Ou o pão fica no freezer e não há nada de mais desanimador que pão no freezer, convenhamos. E tem gente que pela manhã não tem aquela adrenalina toda de fazer ovos com bacon, panquecas. Eu prefiro voltar para a cama a ter que me exercitar diante de um fogão numa cozinha meio escura, com aquelas panelas lá embaixo da pia, detesto panela embaixo da pia, aquele barulho de tampas se destrambelhando todas.

A manteiga está dura, eu deixaria a manteiga para fora da geladeira porque manteiga dura não dá para passar no pão e você acaba comendo um monte, corta com a faca como se fosse queijo. Ah, coisa que gostei foi quando depois de ter sido proibida de comer manteiga por séculos ela apareceu na capa da revista "Time", com os médicos todos tecendo elogios. Não que queira dizer muita coisa, porque daqui a meses podem mudar de ideia, mas já foi um refresco.

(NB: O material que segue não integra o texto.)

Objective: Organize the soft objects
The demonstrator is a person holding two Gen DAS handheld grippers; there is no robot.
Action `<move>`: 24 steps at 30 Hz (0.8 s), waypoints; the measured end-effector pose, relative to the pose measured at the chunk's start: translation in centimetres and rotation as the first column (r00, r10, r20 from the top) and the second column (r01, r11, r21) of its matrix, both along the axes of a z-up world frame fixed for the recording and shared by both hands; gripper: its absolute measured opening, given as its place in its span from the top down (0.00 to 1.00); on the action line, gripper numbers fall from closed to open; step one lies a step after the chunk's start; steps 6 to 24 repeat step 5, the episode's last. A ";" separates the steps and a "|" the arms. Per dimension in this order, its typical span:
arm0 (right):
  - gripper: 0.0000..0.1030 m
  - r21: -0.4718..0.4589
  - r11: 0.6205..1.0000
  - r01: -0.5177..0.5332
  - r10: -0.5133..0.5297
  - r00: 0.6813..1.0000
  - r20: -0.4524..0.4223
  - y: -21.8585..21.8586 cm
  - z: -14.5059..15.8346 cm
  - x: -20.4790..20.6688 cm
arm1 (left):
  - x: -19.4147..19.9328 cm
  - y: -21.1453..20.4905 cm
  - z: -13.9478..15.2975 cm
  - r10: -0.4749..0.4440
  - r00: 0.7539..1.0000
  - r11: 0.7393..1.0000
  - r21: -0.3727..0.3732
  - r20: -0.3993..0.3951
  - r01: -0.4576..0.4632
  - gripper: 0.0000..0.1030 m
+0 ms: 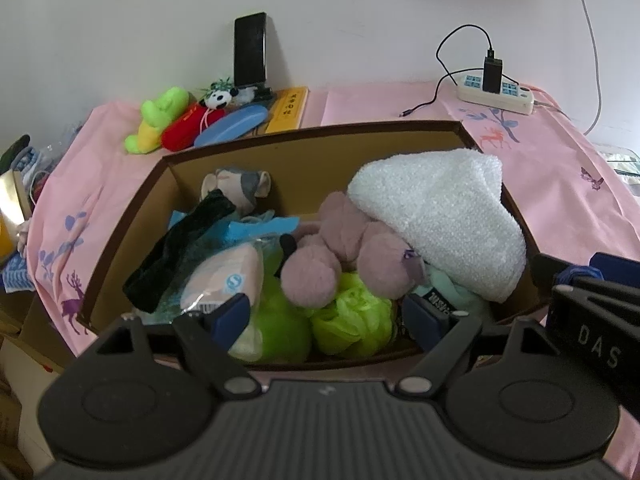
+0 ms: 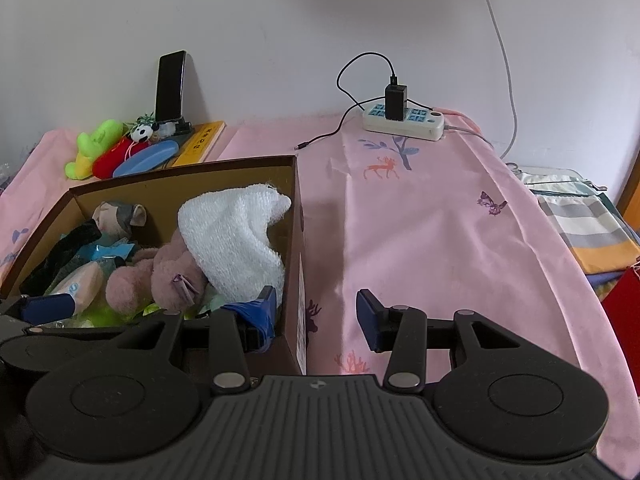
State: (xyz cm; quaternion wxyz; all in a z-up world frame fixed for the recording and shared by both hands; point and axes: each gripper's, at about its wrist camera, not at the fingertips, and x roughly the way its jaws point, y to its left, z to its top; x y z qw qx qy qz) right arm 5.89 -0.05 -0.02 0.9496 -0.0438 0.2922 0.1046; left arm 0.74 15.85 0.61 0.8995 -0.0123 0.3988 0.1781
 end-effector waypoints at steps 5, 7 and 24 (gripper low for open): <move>0.73 0.005 1.000 -0.004 0.004 1.000 0.004 0.0 0.0 -0.1 | 0.0 0.1 -0.1 -0.006 1.000 1.000 -0.007 0.006 0.006 0.18; 0.73 0.005 1.000 -0.004 0.004 1.000 0.004 0.0 0.0 -0.1 | 0.0 0.1 -0.1 -0.006 1.000 1.000 -0.007 0.006 0.006 0.18; 0.73 0.005 1.000 -0.004 0.004 1.000 0.004 0.0 0.0 -0.1 | 0.0 0.1 -0.1 -0.006 1.000 1.000 -0.007 0.006 0.006 0.18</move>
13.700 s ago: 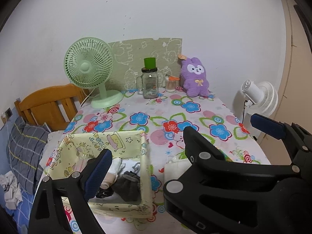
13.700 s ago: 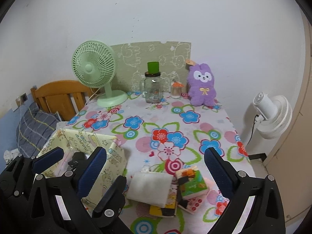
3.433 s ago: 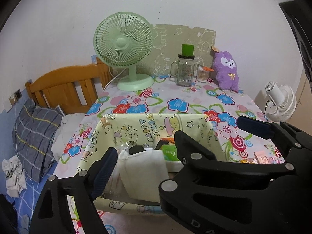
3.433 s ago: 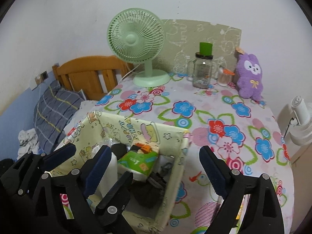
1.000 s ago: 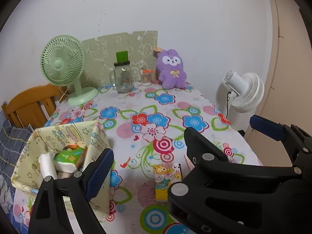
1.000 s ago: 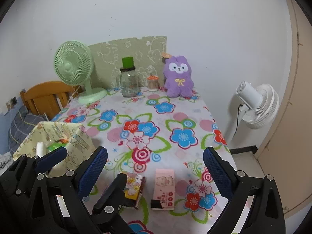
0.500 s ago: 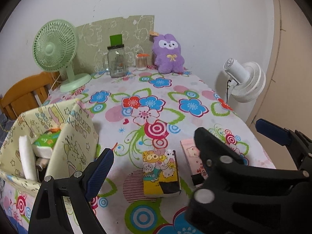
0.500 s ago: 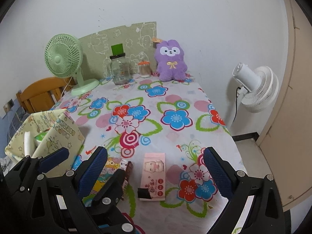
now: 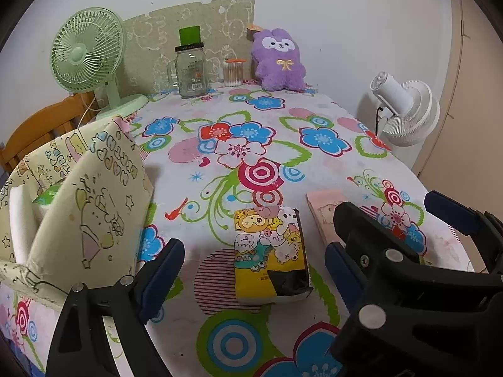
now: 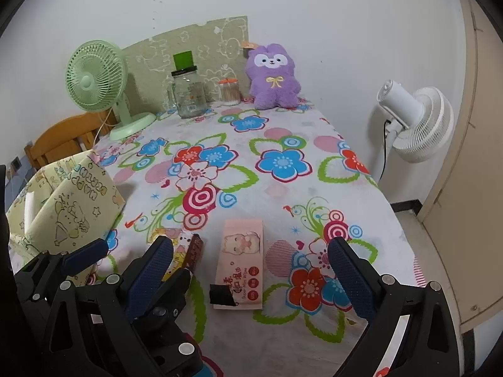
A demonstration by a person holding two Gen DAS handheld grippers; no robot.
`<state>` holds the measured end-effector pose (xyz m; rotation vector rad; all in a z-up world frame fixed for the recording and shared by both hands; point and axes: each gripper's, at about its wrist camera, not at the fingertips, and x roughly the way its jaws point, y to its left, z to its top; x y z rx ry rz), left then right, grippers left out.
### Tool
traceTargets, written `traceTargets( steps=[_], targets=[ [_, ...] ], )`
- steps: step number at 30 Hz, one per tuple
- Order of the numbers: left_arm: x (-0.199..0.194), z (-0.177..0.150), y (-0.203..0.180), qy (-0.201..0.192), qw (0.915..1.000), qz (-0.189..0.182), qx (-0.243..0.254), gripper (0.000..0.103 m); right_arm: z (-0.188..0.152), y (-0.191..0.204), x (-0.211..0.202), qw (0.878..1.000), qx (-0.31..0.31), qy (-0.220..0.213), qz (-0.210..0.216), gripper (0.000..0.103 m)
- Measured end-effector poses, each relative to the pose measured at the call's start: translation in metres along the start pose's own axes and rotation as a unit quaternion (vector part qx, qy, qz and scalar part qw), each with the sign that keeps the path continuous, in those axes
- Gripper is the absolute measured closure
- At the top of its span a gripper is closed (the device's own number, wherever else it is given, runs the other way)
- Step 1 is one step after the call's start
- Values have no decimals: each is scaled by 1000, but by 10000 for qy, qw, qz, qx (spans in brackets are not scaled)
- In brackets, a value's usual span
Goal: Organize soft objects
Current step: 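Close the left gripper on the yellow printed pack while the right gripper grasps the pink wipes pack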
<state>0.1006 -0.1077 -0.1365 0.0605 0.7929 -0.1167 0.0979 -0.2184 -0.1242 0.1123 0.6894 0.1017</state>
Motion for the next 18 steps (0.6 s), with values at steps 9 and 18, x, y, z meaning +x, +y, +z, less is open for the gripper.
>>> traceTargets(
  steps=[9,18],
  targets=[
    [16,-2,-4,231,9997,-5,71,26,-6,-6,13,9998,110,175,10,3],
    [26,-3,-5,394,9990,-207,55,48,-7,-6,22,9995,106,293,13,3]
  ],
)
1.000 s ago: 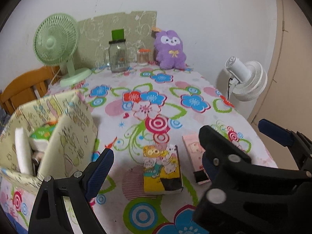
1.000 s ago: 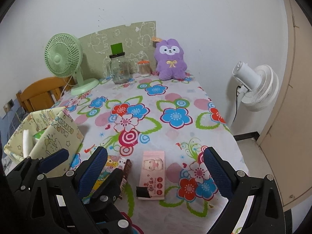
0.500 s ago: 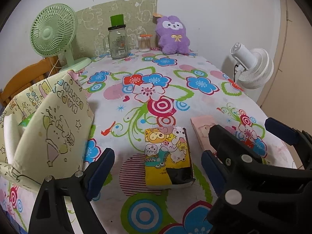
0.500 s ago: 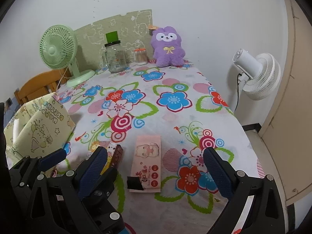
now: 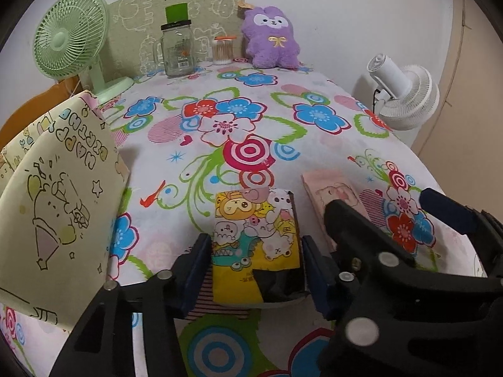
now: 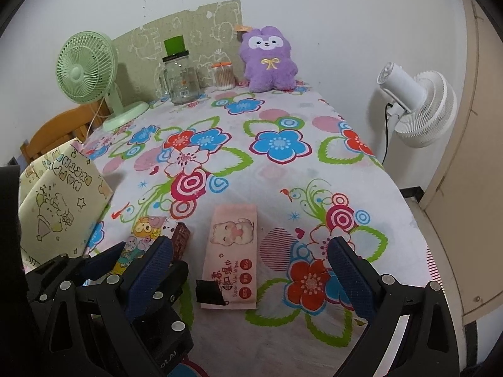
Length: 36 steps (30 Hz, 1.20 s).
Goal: Organize soft objects
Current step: 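Close the left gripper on the yellow printed pack while the right gripper grasps the pink wipes pack, then lift and carry the yellow pack and pink wipes pack over the fabric box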
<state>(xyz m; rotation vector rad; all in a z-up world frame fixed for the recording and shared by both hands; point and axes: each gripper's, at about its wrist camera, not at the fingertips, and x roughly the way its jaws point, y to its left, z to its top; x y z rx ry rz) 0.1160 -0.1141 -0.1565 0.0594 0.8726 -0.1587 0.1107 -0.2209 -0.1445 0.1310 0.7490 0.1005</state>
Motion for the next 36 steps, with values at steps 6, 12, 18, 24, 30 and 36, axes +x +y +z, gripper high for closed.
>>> traceTargets(
  steps=[6,12,18,24,30,36],
  targets=[
    [0,0,4,-1,10000,9,5,52,2,4,5,10000,-38,89,14,3],
    [-2,-1,17,19,9998,182,-94,53,3,8,16,9996,45,280,33,3],
    [-6,-5,25,19,9995,316,-75,53,1,14,29,9986,74,516,50,6],
    [-8,-7,27,51,9995,314,-73,53,0,21,34,9982,-36,573,-178,22],
    [-10,-8,26,27,9994,359,-23,54,2,23,33,9976,-160,589,-338,57],
    [-13,-9,25,63,9995,296,-14,55,0,25,30,9977,-164,618,-229,60]
  ],
)
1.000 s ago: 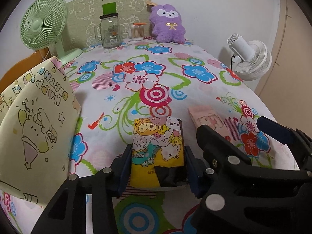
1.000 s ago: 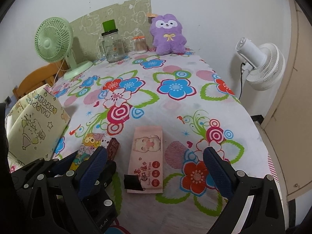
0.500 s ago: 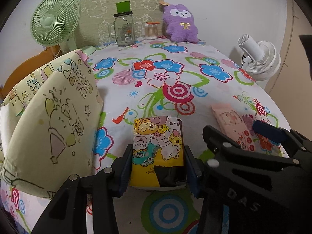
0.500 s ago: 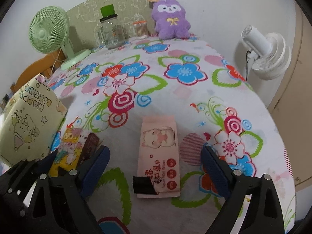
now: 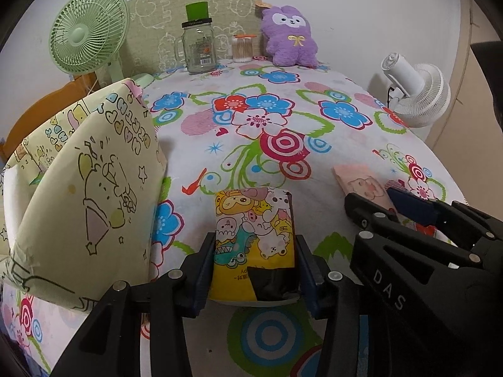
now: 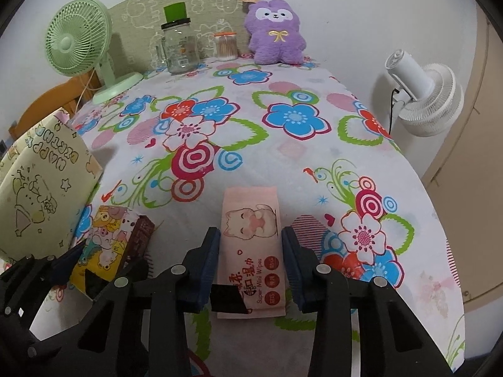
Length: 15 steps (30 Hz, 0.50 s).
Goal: Organize soft objects
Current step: 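Lift and carry the yellow pack and pink wipes pack over the fabric box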
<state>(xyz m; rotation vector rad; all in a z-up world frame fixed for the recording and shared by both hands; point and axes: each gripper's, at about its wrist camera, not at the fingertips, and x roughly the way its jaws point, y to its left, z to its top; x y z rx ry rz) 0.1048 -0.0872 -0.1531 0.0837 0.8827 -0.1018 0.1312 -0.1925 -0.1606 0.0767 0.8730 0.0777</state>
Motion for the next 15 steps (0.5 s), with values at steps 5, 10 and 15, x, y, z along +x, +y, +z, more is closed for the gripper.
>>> traceTargets(
  steps=[5,10,15],
  targets=[
    [-8,1,0,-80,10000,-32,1,55,0,2,-7,9999,68,2,132,61],
    [-16,3,2,-149,9998,-107,-38,55,2,4,-18,9999,67,-77,99,61],
    [-28,6,2,-278,9995,-118,-38,55,4,6,-32,9998,36,-181,48,61]
  ],
)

Água de coco aqui em casa é remédio, cura tudo. Andaram vendendo uns cocos pequeninos, tosados, do tamanho de uma bola de tênis, cheios de uma água boa, mas não durou muito, era difícil colhê-los do mesmo tamanho, perece que os trabalhadores nos coqueirais não entenderam, que ideia mais esdrúxula era aquela de descascar as bolas até que ficassem pequenas, coco é coco, come do jeito que vem e pronto. Mas é difícil guardar na geladeira aqueles cocos verdes enormes, tem que comprar de caixinha e agora começaram a colocar açúcar para padronizar.

Juro que é verdade minha, no outro dia uma caixinha conversou comigo, estava escrito nela "Está entediado com a novela das oito?". Vamos e venhamos, água de coco na caixa e com açúcar e batendo papo é melhor deixar pra lá.

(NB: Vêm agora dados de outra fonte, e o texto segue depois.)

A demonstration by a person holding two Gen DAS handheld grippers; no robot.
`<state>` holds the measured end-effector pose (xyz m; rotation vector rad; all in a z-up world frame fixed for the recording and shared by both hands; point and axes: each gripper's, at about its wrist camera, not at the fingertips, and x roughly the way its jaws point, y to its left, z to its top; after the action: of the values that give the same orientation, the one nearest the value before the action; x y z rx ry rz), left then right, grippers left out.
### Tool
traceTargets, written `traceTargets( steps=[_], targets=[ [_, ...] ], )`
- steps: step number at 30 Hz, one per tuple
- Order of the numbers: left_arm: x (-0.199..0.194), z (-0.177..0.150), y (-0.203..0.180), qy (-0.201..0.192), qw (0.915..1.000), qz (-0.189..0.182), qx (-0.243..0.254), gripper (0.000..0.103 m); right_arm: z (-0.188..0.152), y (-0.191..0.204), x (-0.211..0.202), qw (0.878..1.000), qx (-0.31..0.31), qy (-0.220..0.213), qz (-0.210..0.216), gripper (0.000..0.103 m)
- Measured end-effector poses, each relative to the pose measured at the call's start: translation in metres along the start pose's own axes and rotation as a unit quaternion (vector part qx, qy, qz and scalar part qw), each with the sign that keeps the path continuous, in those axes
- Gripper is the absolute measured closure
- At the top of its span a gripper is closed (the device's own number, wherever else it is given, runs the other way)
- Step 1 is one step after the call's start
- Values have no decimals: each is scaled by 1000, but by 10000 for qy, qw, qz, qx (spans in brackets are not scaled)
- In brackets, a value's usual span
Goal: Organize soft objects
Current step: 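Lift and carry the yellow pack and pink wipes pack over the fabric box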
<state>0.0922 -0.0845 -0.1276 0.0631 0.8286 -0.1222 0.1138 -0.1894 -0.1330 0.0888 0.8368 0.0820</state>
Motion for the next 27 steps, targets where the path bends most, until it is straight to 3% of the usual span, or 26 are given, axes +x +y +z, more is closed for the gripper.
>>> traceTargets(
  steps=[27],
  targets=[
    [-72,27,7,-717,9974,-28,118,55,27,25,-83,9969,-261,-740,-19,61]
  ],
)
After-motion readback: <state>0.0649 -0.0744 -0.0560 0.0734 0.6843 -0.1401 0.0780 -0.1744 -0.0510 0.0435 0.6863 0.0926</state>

Tenho uma amiga que todo mundo conhece e que nos sustenta de kefir, que faz bem para o intestino. Prefiro coalhada, acho kefir azedo, me lembro quando era pequena e ia à cidade com minha mãe e tomava uma coalhada num potinho branco, grosso, de beiço, com uma broa de fubá, aquilo me cabia tão bem, era tão gostoso, será que ainda seria nos dias de hoje? Ou na boca da mulher que sou hoje?

Era tão bom quando todos os rituais eram gelatinosos, nada se transformara ainda em costume e se empedrara sem graça ou susto. Até o garçom puxando a cadeira, a textura tosca da toalha, a nata se dobrando em onda, o açúcar doce e permitido, a broa polvilhada de farinha branca, não me lembro se a mãe usava chapéu, mas tinha uma bolsinha linda de pregas e fecho de prata.

Foi a mosca gorda que me convenceu, chegou, quase pairou como um helicóptero sobre a mesa, e voou para outras bandas. Nem a mosca! Me dá aí essa Coca gelada, esquece esse café.